Extract nested type information from ConstructorInfo of generics-sop

Question

I'm trying to learn the Haskell package generics-sop and in particular I'm using the helper method constructorInfo to get process-able information about a data type.

As an exercise I'm trying to extract information from the ConstructorInfo type into a more understandable type:

module SOPExperiment where

import qualified GHC.Generics as GHC
import Generics.SOP
import Data.Text (Text, pack)

data SimpleTree = Nil
  | Node String SimpleTree SimpleTree
  deriving (Show, GHC.Generic)

instance Generic SimpleTree
instance HasDatatypeInfo SimpleTree

data Exp = Union SimpleTree
  | Intersection SimpleTree
  deriving (Show, GHC.Generic)

instance Generic Exp
instance HasDatatypeInfo Exp

I've been able to piece together this partial solution consNames, that lists constructors of Exp:

-- This will give ["Union","Intersection"]
expConsNames = consNames (Proxy :: Proxy Exp)

-- And this ["Nil","Node"]
treeConsNames = consNames (Proxy :: Proxy SimpleTree)

consNames :: HasDatatypeInfo a => Proxy a -> [Text]
consNames p = hcollapse $ hliftA constructorNames cI :: [Text]
  where
  dI = datatypeInfo p
  cI = constructorInfo dI
  constructorNames :: ConstructorInfo xs -> K Text xs
  constructorNames cInfo =
      let cName = case cInfo of
              Constructor n -> n
              Infix n _ _   -> n
              Record n _    -> n
      in K . pack $ cName

But how to return a list that includes nested constructor names?
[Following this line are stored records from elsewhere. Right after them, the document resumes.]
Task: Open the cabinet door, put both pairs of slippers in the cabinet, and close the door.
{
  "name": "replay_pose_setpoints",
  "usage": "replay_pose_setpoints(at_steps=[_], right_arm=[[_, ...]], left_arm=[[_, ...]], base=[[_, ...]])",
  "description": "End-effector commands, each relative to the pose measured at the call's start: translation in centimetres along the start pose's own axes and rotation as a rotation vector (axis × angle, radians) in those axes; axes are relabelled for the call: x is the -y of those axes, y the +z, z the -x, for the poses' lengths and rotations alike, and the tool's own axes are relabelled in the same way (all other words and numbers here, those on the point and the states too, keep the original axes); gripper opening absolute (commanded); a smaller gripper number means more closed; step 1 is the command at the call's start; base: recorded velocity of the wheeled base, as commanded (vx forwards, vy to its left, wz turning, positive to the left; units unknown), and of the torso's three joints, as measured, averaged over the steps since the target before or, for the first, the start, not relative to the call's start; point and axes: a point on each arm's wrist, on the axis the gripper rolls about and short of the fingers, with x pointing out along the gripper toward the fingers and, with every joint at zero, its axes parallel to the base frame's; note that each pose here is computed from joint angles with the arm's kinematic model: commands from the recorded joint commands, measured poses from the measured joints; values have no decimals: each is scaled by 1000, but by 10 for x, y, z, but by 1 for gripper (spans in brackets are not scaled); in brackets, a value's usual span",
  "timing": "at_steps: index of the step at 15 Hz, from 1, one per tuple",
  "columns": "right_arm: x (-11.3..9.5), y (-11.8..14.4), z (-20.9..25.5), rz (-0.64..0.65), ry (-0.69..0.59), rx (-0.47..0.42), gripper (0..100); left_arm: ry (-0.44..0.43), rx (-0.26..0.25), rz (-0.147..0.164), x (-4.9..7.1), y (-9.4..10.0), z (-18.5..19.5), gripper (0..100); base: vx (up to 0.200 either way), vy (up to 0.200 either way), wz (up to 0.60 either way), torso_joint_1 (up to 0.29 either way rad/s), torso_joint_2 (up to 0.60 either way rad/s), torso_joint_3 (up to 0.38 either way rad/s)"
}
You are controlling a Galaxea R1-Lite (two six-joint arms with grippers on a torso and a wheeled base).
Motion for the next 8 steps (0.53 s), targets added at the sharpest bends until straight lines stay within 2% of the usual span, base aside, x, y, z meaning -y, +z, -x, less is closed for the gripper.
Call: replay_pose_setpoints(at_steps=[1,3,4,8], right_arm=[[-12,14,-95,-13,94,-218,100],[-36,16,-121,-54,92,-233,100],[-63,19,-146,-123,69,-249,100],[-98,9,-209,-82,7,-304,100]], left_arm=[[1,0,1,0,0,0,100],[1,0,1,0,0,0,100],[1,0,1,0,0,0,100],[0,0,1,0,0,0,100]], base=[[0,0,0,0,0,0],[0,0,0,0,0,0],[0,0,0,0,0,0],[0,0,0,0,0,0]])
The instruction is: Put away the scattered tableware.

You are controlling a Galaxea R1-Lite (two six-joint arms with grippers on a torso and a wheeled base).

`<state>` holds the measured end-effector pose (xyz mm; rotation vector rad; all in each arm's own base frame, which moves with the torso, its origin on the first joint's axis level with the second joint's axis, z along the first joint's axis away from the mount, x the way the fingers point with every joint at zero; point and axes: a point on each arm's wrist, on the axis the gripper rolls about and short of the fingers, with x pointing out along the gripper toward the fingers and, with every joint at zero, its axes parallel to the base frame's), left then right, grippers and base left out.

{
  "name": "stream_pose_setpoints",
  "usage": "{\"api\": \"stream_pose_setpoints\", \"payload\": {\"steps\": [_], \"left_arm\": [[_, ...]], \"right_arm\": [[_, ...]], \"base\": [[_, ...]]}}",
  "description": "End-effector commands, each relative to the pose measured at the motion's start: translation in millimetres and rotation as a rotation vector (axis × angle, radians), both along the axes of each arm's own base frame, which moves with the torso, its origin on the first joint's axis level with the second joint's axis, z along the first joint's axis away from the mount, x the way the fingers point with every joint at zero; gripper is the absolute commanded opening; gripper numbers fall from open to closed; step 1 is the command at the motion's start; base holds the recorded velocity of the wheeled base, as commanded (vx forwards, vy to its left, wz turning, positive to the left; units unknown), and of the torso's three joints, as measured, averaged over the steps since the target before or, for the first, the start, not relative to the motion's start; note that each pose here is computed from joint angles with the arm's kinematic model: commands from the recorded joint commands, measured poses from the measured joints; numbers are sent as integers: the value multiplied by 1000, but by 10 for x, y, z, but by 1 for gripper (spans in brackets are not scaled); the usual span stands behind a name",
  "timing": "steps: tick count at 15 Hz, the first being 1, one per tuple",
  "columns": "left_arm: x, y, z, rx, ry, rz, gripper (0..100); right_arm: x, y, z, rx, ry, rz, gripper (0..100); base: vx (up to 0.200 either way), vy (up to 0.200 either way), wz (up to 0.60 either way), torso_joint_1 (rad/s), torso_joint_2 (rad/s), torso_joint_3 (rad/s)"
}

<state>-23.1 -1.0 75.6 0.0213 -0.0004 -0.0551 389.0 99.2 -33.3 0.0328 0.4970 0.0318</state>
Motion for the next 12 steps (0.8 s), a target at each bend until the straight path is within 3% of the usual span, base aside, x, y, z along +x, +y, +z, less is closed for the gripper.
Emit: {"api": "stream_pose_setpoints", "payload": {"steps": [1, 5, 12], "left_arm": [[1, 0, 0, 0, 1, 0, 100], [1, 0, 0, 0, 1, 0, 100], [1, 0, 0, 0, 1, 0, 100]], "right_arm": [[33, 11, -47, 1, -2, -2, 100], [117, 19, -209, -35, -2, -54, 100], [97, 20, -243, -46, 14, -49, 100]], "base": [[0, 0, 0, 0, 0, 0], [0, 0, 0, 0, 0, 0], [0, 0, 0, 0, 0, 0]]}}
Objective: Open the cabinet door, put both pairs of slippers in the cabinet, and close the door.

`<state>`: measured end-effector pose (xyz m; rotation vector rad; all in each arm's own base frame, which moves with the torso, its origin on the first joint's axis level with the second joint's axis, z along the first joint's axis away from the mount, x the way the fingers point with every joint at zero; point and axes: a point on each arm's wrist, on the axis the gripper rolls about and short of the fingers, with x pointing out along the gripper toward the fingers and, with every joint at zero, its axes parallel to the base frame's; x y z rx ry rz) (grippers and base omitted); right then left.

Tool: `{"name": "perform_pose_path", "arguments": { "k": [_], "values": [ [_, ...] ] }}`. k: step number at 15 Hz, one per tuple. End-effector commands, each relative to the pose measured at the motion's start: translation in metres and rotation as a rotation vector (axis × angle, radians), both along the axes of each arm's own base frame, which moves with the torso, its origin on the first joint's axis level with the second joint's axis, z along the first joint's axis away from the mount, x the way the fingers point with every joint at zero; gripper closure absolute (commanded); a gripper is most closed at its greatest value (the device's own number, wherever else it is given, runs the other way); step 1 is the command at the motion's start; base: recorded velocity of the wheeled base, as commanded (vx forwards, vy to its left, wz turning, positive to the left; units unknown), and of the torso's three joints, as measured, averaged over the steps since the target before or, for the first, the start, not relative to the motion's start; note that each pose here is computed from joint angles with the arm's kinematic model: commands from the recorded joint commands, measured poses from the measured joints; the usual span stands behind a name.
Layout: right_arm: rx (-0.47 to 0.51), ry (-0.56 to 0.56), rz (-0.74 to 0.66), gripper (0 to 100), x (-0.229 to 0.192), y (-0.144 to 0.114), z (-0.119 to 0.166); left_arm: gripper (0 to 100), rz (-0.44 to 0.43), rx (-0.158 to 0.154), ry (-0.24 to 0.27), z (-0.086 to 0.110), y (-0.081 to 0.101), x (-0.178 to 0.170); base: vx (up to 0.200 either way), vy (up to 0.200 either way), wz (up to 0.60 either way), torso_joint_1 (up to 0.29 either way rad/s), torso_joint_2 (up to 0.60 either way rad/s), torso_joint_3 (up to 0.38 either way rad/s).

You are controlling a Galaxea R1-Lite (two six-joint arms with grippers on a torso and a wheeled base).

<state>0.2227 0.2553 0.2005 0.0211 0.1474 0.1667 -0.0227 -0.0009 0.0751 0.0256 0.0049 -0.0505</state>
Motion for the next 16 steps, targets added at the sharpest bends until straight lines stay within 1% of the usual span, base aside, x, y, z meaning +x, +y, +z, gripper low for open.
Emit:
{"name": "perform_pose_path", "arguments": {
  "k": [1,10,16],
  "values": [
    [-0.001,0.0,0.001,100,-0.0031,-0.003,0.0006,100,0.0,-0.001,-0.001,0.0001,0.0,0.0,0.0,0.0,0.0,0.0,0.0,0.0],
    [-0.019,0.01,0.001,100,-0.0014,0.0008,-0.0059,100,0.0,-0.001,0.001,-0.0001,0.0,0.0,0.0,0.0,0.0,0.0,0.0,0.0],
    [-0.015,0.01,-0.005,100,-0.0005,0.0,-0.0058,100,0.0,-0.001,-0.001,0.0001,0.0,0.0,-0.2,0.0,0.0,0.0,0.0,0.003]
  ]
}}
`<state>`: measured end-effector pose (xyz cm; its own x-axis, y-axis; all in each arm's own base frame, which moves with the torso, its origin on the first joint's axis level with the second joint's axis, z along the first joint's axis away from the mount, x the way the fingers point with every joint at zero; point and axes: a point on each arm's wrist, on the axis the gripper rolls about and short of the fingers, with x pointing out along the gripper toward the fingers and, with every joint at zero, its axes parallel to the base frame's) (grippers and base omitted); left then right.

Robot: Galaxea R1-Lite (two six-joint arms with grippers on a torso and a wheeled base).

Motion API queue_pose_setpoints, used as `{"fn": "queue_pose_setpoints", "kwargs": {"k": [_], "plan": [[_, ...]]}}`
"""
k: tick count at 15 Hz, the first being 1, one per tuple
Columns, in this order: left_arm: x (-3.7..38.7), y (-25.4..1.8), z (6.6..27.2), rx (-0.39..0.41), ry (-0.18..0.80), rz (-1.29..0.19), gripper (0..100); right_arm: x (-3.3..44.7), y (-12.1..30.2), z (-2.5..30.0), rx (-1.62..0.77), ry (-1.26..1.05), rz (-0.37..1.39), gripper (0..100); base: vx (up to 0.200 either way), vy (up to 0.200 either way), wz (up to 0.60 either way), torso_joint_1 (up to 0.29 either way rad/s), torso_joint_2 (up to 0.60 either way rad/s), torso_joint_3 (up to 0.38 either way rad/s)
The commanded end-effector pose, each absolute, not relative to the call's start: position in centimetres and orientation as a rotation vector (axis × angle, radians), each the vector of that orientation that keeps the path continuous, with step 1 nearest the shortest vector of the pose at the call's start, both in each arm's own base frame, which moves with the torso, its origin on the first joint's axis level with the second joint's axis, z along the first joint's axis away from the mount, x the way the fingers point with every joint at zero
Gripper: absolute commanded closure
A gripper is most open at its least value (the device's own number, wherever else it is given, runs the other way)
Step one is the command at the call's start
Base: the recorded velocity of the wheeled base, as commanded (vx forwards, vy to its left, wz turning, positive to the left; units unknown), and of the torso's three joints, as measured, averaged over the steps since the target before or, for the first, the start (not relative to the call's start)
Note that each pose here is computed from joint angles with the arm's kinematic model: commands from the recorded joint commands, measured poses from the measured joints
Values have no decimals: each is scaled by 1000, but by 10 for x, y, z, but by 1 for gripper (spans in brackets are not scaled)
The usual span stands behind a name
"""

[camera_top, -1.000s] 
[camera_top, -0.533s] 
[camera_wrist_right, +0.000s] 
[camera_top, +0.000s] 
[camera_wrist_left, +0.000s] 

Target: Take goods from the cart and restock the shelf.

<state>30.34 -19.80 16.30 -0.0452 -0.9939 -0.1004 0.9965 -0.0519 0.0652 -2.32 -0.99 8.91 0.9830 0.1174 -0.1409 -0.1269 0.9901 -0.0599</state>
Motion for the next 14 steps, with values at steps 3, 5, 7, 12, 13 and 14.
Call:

-- Should return ["Union","Intersection", "Nil", "Node"]
nestedExpConsNames = undefined

Or slightly better, return a tree data type that represent how constructors are nested in the type?

data Tree = Tree String [Tree] deriving Show
expDataStructure :: Tree
expDataStructure = undefined

{- Result should be something akin to (infinite tree): 
expDataStructure' = Tree "Exp" [
  Tree "Union" [
    Tree "SimpleTree" [Tree "Nil" [], Tree "Node" [Tree "SimpleTree" [...]]],
    Tree "SimpleTree" [Tree "Nil" [], Tree "Node" [Tree "SimpleTree" [...]]]
  ],
  Tree "Intersection" [
    Tree "SimpleTree" [Tree "Nil" [], Tree "Node" [Tree "SimpleTree" [...]]],
    Tree "SimpleTree" [Tree "Nil" [], Tree "Node" [Tree "SimpleTree" [...]]]
  ]]
  -}

Used GHC Extensions are: OverloadedStrings, ScopedTypeVariables, TypeFamilies, RankNTypes, TypeOperators, ConstraintKinds, MultiParamTypeClasses, TypeSynonymInstances, FlexibleInstances, FlexibleContexts, DefaultSignatures, DataKinds, DeriveGeneric, ExtendedDefaultRules

(All extensions might not be needed)

The problem here is that sub-types of a given constructor are not guaranteed to also have instances of HasDatatypeInfo, so you can't necessarily traverse them in the same way. You can get access to the sub-types themselves via the xs list in ConstructorInfo xs, and you can use para_SList to fold over them, but you can't query whether each type has a HasDatatypeInfo instance as you do that. This is a pretty standard problem when trying to do dependent type-ish things in Haskell. There is no real RTTI. It may sometimes almost look like there is, but it's all smoke and mirrors. — Fyodor Soikin
Hmm, all the necessary type information should be available at compile time right? I'm thinking I should be able to constrain with All or All2 constraints to HasDatatypeInfo types. — worldsayshi
ConstructorInfo is at the term level, that's where types stop flowing. You can't require that the types wrapped inside ConstructorInfo have any constraints which are not already part of ConstructorInfo definition. And HasDatatypeInfo cannot be part of it, because then it would be impossible to construct ConstructorInfo for constructors that wrap any HasDatatypeInfo-lacking types. — Fyodor Soikin
I'm puzzled by how HasDatatypeInfo is different to classes like Show in this regard. Deriving Show only works when all nested types are also in Show. Can I somehow make a class HasDatatypeInfo2 that enforce my instances to implement HasDatatypeInfo "all the way down"? — worldsayshi
There's a lot here. First, the difference is that the compiler can automatically generate (i.e "derive") instances of Show for you. If you ask the compiler to do so, it will indeed require that all included types already have a Show instance. But only immediately included ones, not all the way down. If, on the other hand, you don't ask the compiler to derive Show instances for you, but implement them manually instead, then there is no requirement of "all the way down". The class itself does not have this requirement, only the compiler's derivation mechanism. — Fyodor Soikin

kosmikus kosmikus · Accepted Answer · 2019-11-21T19:56:02

A variant of the non-recursive function is required to define the recursive version, so let's start with that:

conNames_NP :: (Generic a, HasDatatypeInfo a) => Proxy a -> NP (K Text) (Code a)
conNames_NP p =
  map_NP
    (K . pack . constructorName)
    (constructorInfo (datatypeInfo p))

It's mostly what you wrote, but the case distinction is not needed, because constructorName is provided by the library.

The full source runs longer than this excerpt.